Hallo, ich verwende die Schlaufenmontage am Picker genau wie an der Feederrute. Mit 40gr. WG kannst du auch Futterkörbe ausbringen. Finde ich persönlich besser, weil man dann weiter Auswerfen kann, als wenn du mit mit der Hand anfütterst, was bei der Birnenbleimontage ja notwendig ist.


----------



## Gelöschtes Mitglied 81065 (27. Juni 2009)

*AW: winkelpicker montage*

Hallo ich habe auch ne Winkelpicker von 2,70m und max. WG von 80gr.
Ich will mit dieser Rute demnächst auf Karpfen gehen, hat jemand eine idee welche schnur ,welche Haken und vorallem welche Montage ich nehmen soll?


----------



## Carpital (28. Juni 2009)

*AW: winkelpicker montage*

servus
fische mit ner 2.70 abu enticer.
benutze fast immer kleine futterkörbe. bis 60g geht auch noch auf kurze distanz aber 10/20g  sind schon besser...auch im drill.
hatte heute ne 42 schleie dran. mit 16ner schnur u 12er vorfach war das auch schon ganz lustig..
mit der selben rute hab ich auch mal im sommer auf karpfen gefischt da hatte ich allerdings 26ger mono mit fast 10 kg.
hab da sogar mel nen 31pf spiegler gefangen. der hat allerdings mehr gemacht was er wollte und ich hab nur grob die richtung vorgegeben. is vom rückrad ja nicht so wie mit ner karpfenrute...
machte aber spaß...#t

da ich nie mit mais fische empfehle ich dir maden/kaster oder kleine boilies besser aber große boilies wenn de große karpfen fangen willst


----------



## Gelöschtes Mitglied 81065 (29. Juni 2009)

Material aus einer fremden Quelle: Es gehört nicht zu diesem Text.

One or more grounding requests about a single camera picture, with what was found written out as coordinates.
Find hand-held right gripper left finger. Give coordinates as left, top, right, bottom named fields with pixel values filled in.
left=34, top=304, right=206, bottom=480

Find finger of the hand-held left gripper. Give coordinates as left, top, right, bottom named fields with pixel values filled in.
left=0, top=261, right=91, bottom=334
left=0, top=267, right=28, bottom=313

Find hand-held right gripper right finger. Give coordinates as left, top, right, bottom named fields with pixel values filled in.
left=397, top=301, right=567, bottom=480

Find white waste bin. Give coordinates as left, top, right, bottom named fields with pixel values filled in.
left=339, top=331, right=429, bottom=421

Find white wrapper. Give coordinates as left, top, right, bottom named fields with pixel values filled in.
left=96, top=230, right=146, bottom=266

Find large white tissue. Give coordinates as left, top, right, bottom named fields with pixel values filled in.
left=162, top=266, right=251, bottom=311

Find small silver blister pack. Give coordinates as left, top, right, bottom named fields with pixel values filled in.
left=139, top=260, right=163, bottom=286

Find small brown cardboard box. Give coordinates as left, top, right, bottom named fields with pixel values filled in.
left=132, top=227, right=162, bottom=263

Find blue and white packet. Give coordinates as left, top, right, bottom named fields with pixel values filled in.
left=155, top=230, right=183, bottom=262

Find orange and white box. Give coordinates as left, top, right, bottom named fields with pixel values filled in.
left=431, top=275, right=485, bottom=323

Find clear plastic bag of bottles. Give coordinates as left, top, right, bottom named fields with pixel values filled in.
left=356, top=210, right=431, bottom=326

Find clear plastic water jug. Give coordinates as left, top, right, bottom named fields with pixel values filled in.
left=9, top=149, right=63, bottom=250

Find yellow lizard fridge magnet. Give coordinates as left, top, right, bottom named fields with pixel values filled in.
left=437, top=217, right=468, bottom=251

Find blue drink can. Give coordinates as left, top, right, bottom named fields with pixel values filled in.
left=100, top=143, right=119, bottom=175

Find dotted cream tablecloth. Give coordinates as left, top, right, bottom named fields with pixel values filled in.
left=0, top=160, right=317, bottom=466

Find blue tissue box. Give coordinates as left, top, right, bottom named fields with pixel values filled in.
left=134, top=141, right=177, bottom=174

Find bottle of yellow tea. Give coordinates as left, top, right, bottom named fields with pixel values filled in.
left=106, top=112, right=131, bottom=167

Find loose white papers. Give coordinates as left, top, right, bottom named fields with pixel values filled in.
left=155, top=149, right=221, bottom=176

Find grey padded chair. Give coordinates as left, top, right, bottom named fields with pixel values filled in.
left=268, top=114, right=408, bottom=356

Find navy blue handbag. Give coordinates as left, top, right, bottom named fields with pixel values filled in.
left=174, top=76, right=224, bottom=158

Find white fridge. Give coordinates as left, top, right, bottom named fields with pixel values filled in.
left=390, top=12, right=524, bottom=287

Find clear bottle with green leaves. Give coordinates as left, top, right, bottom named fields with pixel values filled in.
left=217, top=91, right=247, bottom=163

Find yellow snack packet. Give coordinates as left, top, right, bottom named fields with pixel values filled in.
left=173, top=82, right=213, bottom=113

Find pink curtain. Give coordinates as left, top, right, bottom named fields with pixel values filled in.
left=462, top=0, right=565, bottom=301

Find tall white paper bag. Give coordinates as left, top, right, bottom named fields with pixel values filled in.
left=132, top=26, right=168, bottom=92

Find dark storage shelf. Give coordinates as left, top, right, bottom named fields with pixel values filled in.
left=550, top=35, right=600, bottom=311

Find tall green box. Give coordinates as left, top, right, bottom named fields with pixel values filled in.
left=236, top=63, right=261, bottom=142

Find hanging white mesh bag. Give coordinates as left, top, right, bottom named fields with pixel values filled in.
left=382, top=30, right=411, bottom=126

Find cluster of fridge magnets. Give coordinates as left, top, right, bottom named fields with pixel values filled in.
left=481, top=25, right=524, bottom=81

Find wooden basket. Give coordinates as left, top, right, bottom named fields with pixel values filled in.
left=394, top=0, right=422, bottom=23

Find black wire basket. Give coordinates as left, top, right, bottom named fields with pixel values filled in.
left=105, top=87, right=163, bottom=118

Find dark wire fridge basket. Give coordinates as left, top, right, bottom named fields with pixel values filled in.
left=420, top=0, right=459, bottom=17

*AW: winkelpicker montage*

vielen dank, aber welche Haken hast du benutzt  und hast du auch angefüttert?


----------



## Carpital (30. Juni 2009)

*AW: winkelpicker montage*

auf karpfen hab ich selbstgebundene boilie rigs benutzt und weißfisch gekaufte. entweder madenhaken mit 12er vorfach größe 12-18 oder feederhaken von sensas gr 14/16. die12er haken irgendwie nicht so gut...
füttere nicht regelmäßig vor. auf 2-3 std angeln kommt ca 1 kg grundfutter und eine kleine dose maden/kaster mix. 
im gegensatz zu vielen hier finde ich dass es stark auf die futterauswahl ankommt.
bei mir beisst es jahreszeiten abhängig auf unterschiedliche sorten..


----------



## Gelöschtes Mitglied 81065 (30. Juni 2009)

*AW: winkelpicker montage*

danke


----------